Richard Horwood (1757/8 – 3 October 1803) was a surveyor and cartographer. He is mainly remembered for his large-scale plan of London and its suburbs published in 32 sheets between 1792 and 1799. He also published a plan of Liverpool in six sheets in 1803.

==Map of London==
Between 1792 and 1799 Horwood published a Plan of the Cities of London and Westminster the Borough of Southwark and Parts adjoining Shewing every House. At the time this was the largest map ever printed in Britain. After he decided to chart the entire city of London, down to each individual building, Horwood set about soliciting subscriptions to finance the project in 1790. His intention was to publish the complete map within two years, at a scale of 26 inches to the mile. However, the scope of the project was so extensive, and his cost to complete it so high, that rather than taking the estimated two years, the project took almost ten to complete. Despite acquiring royal patronage from King George III, the project suffered financial hardship, making it even more difficult to produce. However, Horwood eventually published the entire map, consisting of 32 sheets (four rows of eight columns). The last sheet was made available in 1799.

In 1800 he wrote of the map, in a letter to the Society for the Encouragement of Arts, Manufacture and Commerce:

The execution of it has cost me nine years severe labour and indefatigable perseverance; and these years formed the most valuable part of my life. I took every angle; measured almost every line; and after that, plotted and compared the whole work. The engraving, considering the immense mass of work, is, I flatter myself, well done.

==Map of Liverpool==
Horwood also published a similar large-scale plan of Liverpool, in six sheets, in July 1803.

He died on 3 October 1803 in Liverpool, and was buried in Toxteth Unitarian Chapel.

==Legacy==
After Horwood's death, the 32 plates of his London map passed to the cartographer and a publisher William Faden.

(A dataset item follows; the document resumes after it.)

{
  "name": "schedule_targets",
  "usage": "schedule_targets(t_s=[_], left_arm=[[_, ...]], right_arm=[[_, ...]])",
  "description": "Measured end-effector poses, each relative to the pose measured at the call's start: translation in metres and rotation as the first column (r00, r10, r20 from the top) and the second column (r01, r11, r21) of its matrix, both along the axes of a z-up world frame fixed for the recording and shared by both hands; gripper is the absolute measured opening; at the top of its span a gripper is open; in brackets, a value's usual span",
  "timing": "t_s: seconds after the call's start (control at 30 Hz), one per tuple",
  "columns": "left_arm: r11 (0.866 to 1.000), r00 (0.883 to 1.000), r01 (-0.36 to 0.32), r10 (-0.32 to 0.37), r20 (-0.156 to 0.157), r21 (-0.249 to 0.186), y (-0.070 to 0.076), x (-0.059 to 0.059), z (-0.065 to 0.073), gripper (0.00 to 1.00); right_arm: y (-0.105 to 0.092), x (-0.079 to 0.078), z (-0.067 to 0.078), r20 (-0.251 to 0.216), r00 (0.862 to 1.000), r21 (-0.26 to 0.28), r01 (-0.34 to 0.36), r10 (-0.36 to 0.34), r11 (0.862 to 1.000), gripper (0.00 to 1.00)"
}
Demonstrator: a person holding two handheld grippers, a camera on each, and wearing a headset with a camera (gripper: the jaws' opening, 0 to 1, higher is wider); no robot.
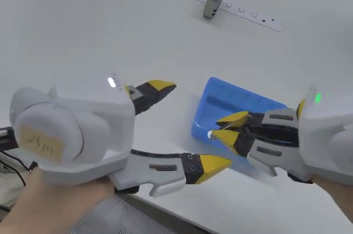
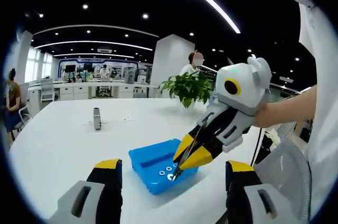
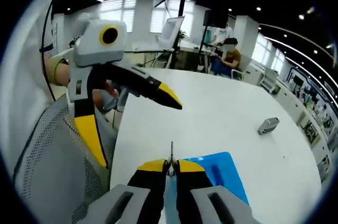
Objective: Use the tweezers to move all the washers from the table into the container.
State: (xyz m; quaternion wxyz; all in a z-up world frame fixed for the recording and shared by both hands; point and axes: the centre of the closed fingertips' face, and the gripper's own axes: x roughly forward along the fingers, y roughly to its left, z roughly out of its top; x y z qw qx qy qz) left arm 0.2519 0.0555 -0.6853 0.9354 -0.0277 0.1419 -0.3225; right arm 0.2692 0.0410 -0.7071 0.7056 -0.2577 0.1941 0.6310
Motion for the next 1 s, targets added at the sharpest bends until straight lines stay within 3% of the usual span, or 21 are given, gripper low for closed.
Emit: schedule_targets(t_s=[0.1, 0.2, 0.37, 0.43, 0.47, 0.63, 0.8, 0.9, 1.0], left_arm=[[1.0, 1.0, 0.002, -0.002, -0.002, 0.004, 0.0, 0.0, -0.001, 0.81], [1.0, 1.0, 0.004, -0.004, -0.002, 0.008, -0.001, 0.0, -0.001, 0.81], [1.0, 1.0, 0.006, -0.006, -0.006, 0.012, -0.001, 0.0, -0.002, 0.8], [1.0, 1.0, 0.004, -0.004, -0.009, 0.014, -0.001, 0.0, -0.003, 0.8], [1.0, 1.0, 0.004, -0.004, -0.01, 0.015, -0.001, 0.0, -0.003, 0.8], [1.0, 1.0, 0.001, -0.001, -0.015, 0.022, 0.0, 0.0, -0.005, 0.78], [1.0, 1.0, 0.011, -0.011, -0.028, 0.02, -0.001, -0.001, -0.007, 0.74], [0.999, 0.998, 0.032, -0.033, -0.044, -0.025, -0.008, -0.004, -0.005, 0.71], [0.999, 0.996, 0.044, -0.045, -0.075, -0.014, -0.008, -0.006, -0.01, 0.61]], right_arm=[[0.001, 0.015, 0.004, -0.023, 0.998, 0.044, 0.056, -0.055, 0.997, 0.03], [-0.003, 0.035, -0.007, -0.03, 0.992, 0.019, 0.122, -0.122, 0.992, 0.03], [-0.004, 0.058, -0.034, -0.14, 0.963, -0.008, 0.23, -0.229, 0.973, 0.03], [-0.003, 0.064, -0.044, -0.183, 0.948, -0.011, 0.261, -0.259, 0.965, 0.03], [-0.003, 0.066, -0.05, -0.221, 0.934, -0.019, 0.285, -0.282, 0.958, 0.03], [-0.004, 0.073, -0.066, -0.283, 0.901, -0.038, 0.331, -0.328, 0.943, 0.03], [-0.004, 0.071, -0.068, -0.289, 0.899, -0.037, 0.332, -0.328, 0.943, 0.03], [-0.003, 0.071, -0.07, -0.289, 0.9, -0.038, 0.329, -0.326, 0.943, 0.03], [-0.001, 0.071, -0.07, -0.285, 0.904, -0.031, 0.324, -0.319, 0.946, 0.03]])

Faden published three further revised and updated editions of the map, under Horwood's name and still fundamentally his work, in 1807, 1813 and 1819.

In 1985 a reduced facsimile edition of the 1813 map was published in volume format by Harry Margary in association with the Guildhall Library, with a superimposed grid, full place-name index, and introductory notes by Paul Laxton, under the title The A to Z of Regency London.

Sections of the 1813 edition are reproduced in Charles Palliser's novel The Quincunx (1989). The story is set a few years after the publication of the map, which is used by one of the characters.

A selection of the Horwood maps were used in the publication of Timbuctoo, a novel based on the adventures of Robert Adams, which includes five large fold-out maps of London.

==Bibliography==
- Baigent, Elizabeth (2004). "Horwood, Richard (1757/8–1803)"
- Baigent, Elizabeth (1994). "Richard Horwood's map of London: eighteenth-century cartography and the Society of Arts"
- Laxton, Paul (1981). "The A to Z of Regency London"
- Laxton, Paul (1990). "Richard Horwood's plan of London: a guide to editions and variants, 1792–1819"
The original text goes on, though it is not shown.